» **Task prompt**
Leaving the pictures aside, restate all of the data exactly.

========

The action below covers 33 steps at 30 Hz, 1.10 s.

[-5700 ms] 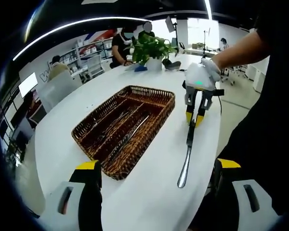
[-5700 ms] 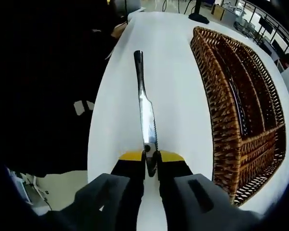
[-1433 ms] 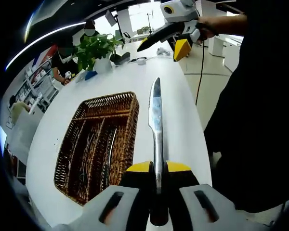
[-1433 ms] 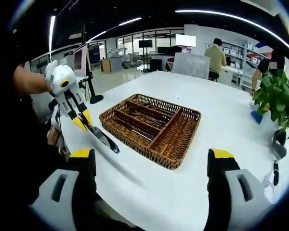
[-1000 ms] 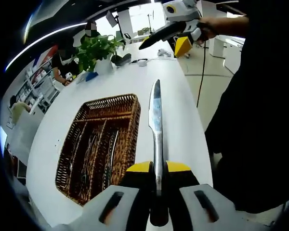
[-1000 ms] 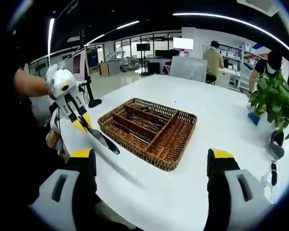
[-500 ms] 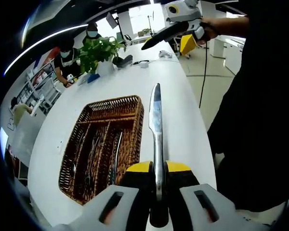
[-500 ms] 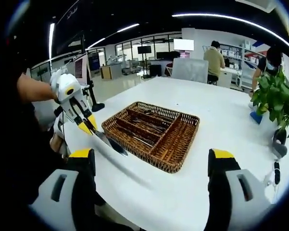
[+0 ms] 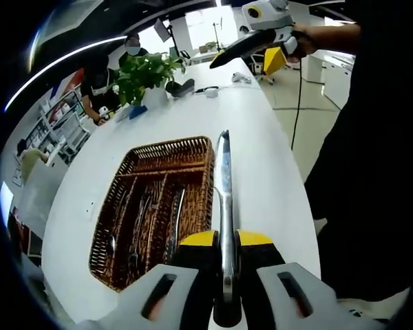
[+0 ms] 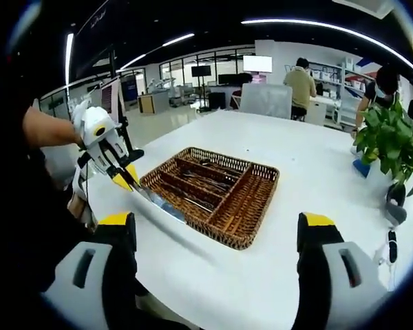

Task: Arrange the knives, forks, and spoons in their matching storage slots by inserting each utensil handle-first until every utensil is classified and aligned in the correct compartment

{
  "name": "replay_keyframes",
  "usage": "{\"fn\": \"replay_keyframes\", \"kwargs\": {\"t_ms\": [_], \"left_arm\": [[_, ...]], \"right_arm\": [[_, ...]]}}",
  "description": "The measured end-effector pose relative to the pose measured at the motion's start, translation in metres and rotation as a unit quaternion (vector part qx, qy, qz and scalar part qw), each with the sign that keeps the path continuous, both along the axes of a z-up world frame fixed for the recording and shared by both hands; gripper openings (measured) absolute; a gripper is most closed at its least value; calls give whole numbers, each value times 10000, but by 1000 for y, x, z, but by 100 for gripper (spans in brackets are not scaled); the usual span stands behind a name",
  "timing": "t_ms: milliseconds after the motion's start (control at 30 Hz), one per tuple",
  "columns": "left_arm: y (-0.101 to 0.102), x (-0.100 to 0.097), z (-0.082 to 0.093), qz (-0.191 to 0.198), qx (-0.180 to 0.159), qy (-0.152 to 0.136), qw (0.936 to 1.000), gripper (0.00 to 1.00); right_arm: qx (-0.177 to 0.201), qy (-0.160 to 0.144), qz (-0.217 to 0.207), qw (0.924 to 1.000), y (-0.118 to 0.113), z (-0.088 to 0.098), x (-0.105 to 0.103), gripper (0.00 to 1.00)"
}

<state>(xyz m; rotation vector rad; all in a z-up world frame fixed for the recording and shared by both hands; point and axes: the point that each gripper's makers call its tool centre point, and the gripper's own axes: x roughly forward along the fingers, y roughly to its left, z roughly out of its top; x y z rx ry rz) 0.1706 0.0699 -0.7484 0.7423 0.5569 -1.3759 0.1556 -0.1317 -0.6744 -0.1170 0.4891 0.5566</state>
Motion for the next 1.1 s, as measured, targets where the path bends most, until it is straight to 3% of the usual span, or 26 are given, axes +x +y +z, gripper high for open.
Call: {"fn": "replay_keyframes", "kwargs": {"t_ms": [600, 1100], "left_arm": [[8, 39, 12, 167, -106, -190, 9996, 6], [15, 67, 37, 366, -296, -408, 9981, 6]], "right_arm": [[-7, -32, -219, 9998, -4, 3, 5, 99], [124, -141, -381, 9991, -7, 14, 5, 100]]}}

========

» **Response for this exercise**
The action below covers 33 steps at 30 Hz, 1.10 s.

[-5700 ms] 
[-5700 ms] 
[-1433 ms] 
[-1433 ms] 
[-1000 ms] 
[-1000 ms] 
[-500 ms] 
[-500 ms] 
[+0 ms] 
[+0 ms] 

Task: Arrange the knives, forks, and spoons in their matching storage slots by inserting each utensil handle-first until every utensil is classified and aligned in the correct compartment

{
  "name": "replay_keyframes",
  "usage": "{\"fn\": \"replay_keyframes\", \"kwargs\": {\"t_ms\": [_], \"left_arm\": [[_, ...]], \"right_arm\": [[_, ...]]}}",
  "description": "The measured end-effector pose relative to the pose measured at the motion's start, translation in metres and rotation as a unit quaternion (vector part qx, qy, qz and scalar part qw), each with the sign that keeps the path continuous, both along the axes of a z-up world frame fixed for the recording and shared by both hands; gripper openings (measured) absolute; a gripper is most closed at its least value; calls give whole numbers, each value times 10000, but by 1000 for y, x, z, but by 100 for gripper (spans in brackets are not scaled); the usual span stands behind a name",
  "timing": "t_ms: milliseconds after the motion's start (control at 30 Hz), one per tuple",
  "columns": "left_arm: y (-0.101 to 0.102), x (-0.100 to 0.097), z (-0.082 to 0.093), qz (-0.191 to 0.198), qx (-0.180 to 0.159), qy (-0.152 to 0.136), qw (0.936 to 1.000), gripper (0.00 to 1.00); right_arm: qx (-0.177 to 0.201), qy (-0.160 to 0.144), qz (-0.217 to 0.207), qw (0.924 to 1.000), y (-0.118 to 0.113), z (-0.088 to 0.098), x (-0.105 to 0.103), gripper (0.00 to 1.00)"
}

<state>(xyz m; rotation vector rad; all in a z-up world frame fixed for the recording and shared by both hands; point and axes: the point that each gripper's makers call its tool centre point, and the gripper's own axes: x roughly forward along the fingers, y roughly to its left, z roughly out of its top; x y z rx ry rz) 0.1706 0.0699 -0.7484 0.7423 0.5569 -1.3759 0.1556 -0.1317 -0.6744 -0.1170 0.4891 0.5566</state>
Motion for the next 1.1 s, as measured, targets where the path bends most, until it is straight to 3% of the usual span, or 26 are given, axes +x +y +z, gripper high for open.
Call: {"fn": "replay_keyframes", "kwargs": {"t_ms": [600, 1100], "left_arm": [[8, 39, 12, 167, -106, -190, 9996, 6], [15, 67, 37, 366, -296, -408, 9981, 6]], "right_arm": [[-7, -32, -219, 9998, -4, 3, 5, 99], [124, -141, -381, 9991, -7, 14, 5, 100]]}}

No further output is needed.